__EXERCISE__.
An exact copy of the lines from the one containing "Hi there — if you don't mind, please find the cream" to the end of the records below is required, and nothing else.

__GIVEN DATA__.
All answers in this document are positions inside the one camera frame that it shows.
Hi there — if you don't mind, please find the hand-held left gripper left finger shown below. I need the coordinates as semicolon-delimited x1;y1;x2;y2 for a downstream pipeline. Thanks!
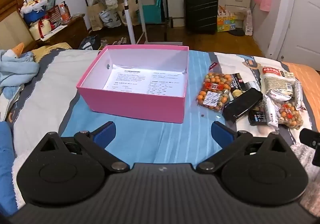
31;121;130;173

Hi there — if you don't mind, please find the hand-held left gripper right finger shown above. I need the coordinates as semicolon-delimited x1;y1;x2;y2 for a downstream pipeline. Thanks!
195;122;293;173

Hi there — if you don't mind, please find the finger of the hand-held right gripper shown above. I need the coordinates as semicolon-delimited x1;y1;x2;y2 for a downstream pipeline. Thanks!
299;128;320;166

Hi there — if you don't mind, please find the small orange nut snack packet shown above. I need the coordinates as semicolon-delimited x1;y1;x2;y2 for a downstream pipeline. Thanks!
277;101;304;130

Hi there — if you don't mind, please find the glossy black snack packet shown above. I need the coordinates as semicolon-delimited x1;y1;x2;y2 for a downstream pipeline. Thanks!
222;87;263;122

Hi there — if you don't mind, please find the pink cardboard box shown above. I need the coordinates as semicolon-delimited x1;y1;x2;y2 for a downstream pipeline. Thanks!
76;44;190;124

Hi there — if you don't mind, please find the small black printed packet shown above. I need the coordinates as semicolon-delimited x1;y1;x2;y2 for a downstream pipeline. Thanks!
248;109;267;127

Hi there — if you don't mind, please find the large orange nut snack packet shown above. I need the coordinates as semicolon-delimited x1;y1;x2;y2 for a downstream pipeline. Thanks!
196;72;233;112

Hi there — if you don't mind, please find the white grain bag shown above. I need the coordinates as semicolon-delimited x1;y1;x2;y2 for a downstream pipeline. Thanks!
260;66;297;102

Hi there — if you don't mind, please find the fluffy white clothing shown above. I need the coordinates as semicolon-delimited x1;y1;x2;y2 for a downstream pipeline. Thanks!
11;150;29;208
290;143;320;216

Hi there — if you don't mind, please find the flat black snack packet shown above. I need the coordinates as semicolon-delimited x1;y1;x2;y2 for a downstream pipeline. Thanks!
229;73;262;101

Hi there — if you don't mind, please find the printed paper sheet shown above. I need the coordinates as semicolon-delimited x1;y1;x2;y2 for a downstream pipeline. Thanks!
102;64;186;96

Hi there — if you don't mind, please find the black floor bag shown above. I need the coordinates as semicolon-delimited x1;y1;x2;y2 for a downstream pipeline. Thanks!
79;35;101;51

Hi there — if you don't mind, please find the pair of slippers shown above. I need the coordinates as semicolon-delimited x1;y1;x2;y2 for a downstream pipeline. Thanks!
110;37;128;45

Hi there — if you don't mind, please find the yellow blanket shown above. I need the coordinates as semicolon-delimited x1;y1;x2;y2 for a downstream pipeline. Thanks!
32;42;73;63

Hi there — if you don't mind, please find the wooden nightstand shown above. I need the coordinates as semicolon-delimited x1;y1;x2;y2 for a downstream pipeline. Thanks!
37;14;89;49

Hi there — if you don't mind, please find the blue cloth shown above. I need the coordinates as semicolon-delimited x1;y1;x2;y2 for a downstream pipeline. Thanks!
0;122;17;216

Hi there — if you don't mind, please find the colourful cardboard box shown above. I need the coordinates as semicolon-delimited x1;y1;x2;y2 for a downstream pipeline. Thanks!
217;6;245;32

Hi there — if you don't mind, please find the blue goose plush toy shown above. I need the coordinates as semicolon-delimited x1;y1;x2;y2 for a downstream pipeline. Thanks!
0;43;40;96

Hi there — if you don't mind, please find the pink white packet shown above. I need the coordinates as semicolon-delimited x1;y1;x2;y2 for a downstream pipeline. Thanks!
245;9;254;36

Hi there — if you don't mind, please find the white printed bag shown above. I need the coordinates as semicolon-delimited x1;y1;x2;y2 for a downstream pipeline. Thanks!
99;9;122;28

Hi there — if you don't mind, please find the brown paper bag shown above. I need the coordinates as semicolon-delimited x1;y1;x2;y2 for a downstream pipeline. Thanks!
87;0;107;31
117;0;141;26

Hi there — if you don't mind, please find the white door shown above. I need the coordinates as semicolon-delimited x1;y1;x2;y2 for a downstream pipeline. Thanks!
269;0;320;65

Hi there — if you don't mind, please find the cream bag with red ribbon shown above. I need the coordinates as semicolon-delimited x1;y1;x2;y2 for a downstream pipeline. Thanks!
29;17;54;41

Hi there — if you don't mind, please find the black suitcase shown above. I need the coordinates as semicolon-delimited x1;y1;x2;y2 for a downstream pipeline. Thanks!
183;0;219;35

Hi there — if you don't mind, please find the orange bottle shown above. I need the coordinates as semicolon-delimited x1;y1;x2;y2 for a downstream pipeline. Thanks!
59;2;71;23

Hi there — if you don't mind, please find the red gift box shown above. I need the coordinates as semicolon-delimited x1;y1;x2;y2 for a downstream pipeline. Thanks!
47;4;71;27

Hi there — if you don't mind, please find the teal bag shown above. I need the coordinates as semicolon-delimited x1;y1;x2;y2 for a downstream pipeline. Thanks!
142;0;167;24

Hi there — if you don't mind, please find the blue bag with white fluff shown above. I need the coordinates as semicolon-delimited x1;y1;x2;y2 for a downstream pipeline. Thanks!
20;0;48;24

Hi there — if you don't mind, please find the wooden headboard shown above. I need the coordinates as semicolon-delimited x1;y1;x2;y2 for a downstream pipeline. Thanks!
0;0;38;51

__SOLUTION TO THIS TASK__.
Hi there — if you don't mind, please find the cream bag with red ribbon shown above. I need the coordinates as semicolon-delimited x1;y1;x2;y2 for a downstream pipeline. Thanks!
29;17;54;41

Hi there — if you don't mind, please find the black suitcase shown above. I need the coordinates as semicolon-delimited x1;y1;x2;y2 for a downstream pipeline. Thanks!
183;0;219;35

Hi there — if you don't mind, please find the orange bottle shown above. I need the coordinates as semicolon-delimited x1;y1;x2;y2 for a downstream pipeline. Thanks!
59;2;71;23

Hi there — if you don't mind, please find the red gift box shown above. I need the coordinates as semicolon-delimited x1;y1;x2;y2 for a downstream pipeline. Thanks!
47;4;71;27

Hi there — if you don't mind, please find the teal bag shown above. I need the coordinates as semicolon-delimited x1;y1;x2;y2 for a downstream pipeline. Thanks!
142;0;167;24

Hi there — if you don't mind, please find the blue bag with white fluff shown above. I need the coordinates as semicolon-delimited x1;y1;x2;y2 for a downstream pipeline. Thanks!
20;0;48;24

Hi there — if you don't mind, please find the wooden headboard shown above. I need the coordinates as semicolon-delimited x1;y1;x2;y2 for a downstream pipeline. Thanks!
0;0;38;51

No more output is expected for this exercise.